Artistic Social Labs. Lancel/Maat works function as meeting spaces in (semi-)public space. In their seductive, aesthetic 'Artistic Social Labs' (ASL), the audience meet as ‘co-researchers'. The audience meet each other via visionary, multi-sensory forms of neuro-interaction. The artists develop novel forms of digital Shared Social Touch perception; making use of face-recognition technologies, smart sensors and smart textiles, online streaming platforms, and brain computer interfaces (BCI). Feedback data merge into SHARED DATA COMPOSITIONS considered by the artists as a poetic form of 'DATA-ENCRYPTION': an aesthetic form of AI data-collection in which data of touching, caressing, face visualisation and personal messages merge, no longer traceable to individuals.

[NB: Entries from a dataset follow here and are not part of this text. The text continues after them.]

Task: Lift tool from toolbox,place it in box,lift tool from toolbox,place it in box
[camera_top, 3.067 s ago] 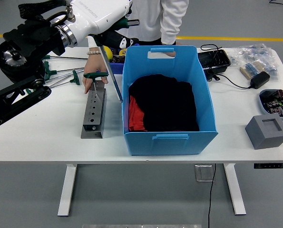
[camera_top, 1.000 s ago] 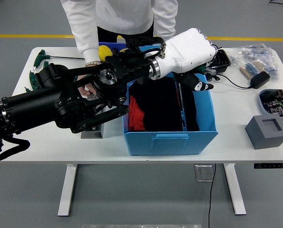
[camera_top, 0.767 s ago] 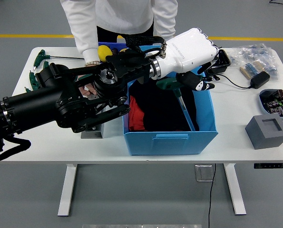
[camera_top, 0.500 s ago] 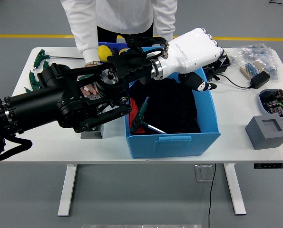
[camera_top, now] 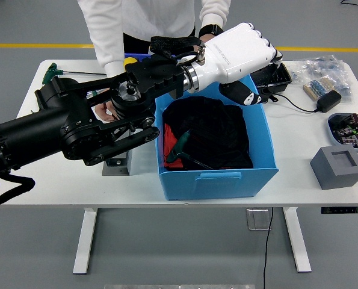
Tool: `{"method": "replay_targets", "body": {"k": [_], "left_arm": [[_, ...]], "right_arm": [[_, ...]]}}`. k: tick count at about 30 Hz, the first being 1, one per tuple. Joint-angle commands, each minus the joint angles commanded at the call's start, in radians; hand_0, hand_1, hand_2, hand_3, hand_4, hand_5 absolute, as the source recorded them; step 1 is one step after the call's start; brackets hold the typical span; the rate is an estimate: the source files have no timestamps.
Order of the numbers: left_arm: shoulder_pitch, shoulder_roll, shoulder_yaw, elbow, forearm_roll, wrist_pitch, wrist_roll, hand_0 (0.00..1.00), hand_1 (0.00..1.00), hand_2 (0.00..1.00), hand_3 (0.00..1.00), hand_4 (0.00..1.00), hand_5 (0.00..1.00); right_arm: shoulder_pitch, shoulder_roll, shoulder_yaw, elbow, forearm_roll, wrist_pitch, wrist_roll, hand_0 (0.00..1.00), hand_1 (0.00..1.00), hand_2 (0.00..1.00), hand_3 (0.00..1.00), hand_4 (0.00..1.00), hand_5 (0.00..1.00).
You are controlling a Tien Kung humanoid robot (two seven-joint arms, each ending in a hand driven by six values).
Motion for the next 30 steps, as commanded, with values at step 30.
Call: {"method": "replay_targets", "body": {"k": [30], "left_arm": [[0.766,0.130,-0.484,-0.417,-0.708,0.467,0.150,0.231,0.360,0.504,0.576,0.699,0.429]], "right_arm": [[-0.038,0.025,-0.011,-0.006,0.024,0.003,0.000,0.685,0.662,0.728,0.570,0.779,0.694]]}}
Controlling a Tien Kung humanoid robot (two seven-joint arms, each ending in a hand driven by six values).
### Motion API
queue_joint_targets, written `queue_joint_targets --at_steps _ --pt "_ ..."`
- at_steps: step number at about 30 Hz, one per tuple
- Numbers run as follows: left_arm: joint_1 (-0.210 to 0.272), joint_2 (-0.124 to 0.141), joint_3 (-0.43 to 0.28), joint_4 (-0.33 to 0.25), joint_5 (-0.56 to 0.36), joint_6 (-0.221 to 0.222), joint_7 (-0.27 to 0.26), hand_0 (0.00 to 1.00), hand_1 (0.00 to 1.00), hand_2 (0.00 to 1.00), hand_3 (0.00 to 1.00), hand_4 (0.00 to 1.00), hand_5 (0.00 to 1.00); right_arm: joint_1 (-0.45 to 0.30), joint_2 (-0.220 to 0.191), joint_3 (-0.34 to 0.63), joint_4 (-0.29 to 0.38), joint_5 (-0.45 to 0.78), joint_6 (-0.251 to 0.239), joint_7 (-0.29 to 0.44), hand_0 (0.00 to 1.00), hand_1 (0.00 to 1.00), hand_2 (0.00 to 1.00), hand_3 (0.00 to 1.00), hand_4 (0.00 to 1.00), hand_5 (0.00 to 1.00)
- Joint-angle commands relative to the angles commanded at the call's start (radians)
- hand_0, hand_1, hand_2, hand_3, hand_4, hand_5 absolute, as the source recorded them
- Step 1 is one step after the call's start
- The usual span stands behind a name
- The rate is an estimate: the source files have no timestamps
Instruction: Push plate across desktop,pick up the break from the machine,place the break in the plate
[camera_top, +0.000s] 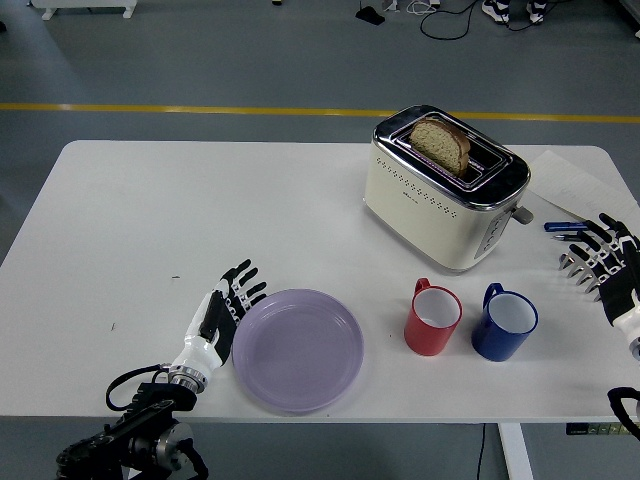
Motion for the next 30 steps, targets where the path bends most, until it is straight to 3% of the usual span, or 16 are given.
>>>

The ASLs have presented different forms of touch performativity, intimacy and dialogue internationally, in (often challenging) geographical, political and cultural contexts, carefully hosted by the artists.
Reflexive Data-Scapes. The ASLs include:
EEG KISS (2014) and Kissing Data Symphonies (2019) invite participants to share an intimate kiss. Their brain activity is E.E.G. transferred to emerging audio-visually shared data compositions, for a Global Kiss real-time to be shared with a (networked) audience. In Saving Face (2012) and (Tele_Trust 2009), on city screens, participants create self-portraits through self-caressing their faces, merging with portraits of previous participants into shared 'Virtual Personas': MEET MIRROR and MERGE. Online their portraits merge into Deep Fake selfies (TouchMyTouch 2022, HyperTouching Selfies 2023). In StalkShow (2004) participants are invited to contribute to their portraits with poetic and social-political textual statements about 'safety and control' in public growing online databases; through real-time messages from a smart phone app about 'trust for networking bodies' (Tele_Trust 2009); and in a tactile, inflatable 'Isolation Pillar' travelling through cities, to create a database for a collective 'mobile monument for public isolation' (Agora Phobia (digitalis) 2000-2023).
STATEMENT: Shared Senses. The artists argue that in science, digital data represent things - while in art, digital data point at themselves for shared reflection and imagination. Novel, entangled artistic and scientific data approaches are vital to meaningful, interdependent multi-species AI connections. (find statement here).
2019 Netherlands Digital Art Canon 1960-2000, LIMA Media Art Platform Amsterdam.
2019 Wu Guanzhong Art Science Innovation Award 2019,
National Museum of China and TASIE, Tsinghua University Beijing.
2019 NFF Golden Calf Nomination, Netherlands Film Festival 'Interactive'.
2018 EMAP European Media Art Platform 2018-2021 (Europe Cultural Program).
2018 GAAC Global Art & AI Competition Award, Tsinghua University Beijing.
2017 Europe Program Horizon 2020 - Award BrainHack 3d prize (Waag Society Amsterdam & Science Gallery Dublin. With Alexander von Lühmann, University Berlin).
2012 Best Practice Award by Virtueel Platform 2012.
2011 Best Practice Award by Virtueel Platform 2011.
WORKS IN COLLECTIONS
ZKM Karlsruhe; Digital-Canon LIMA; KPN Telecommunication Netherlands; Iaspis Stockholm; private collections in France, USA, Netherlands, Germany, Poland, Riga, Beijing.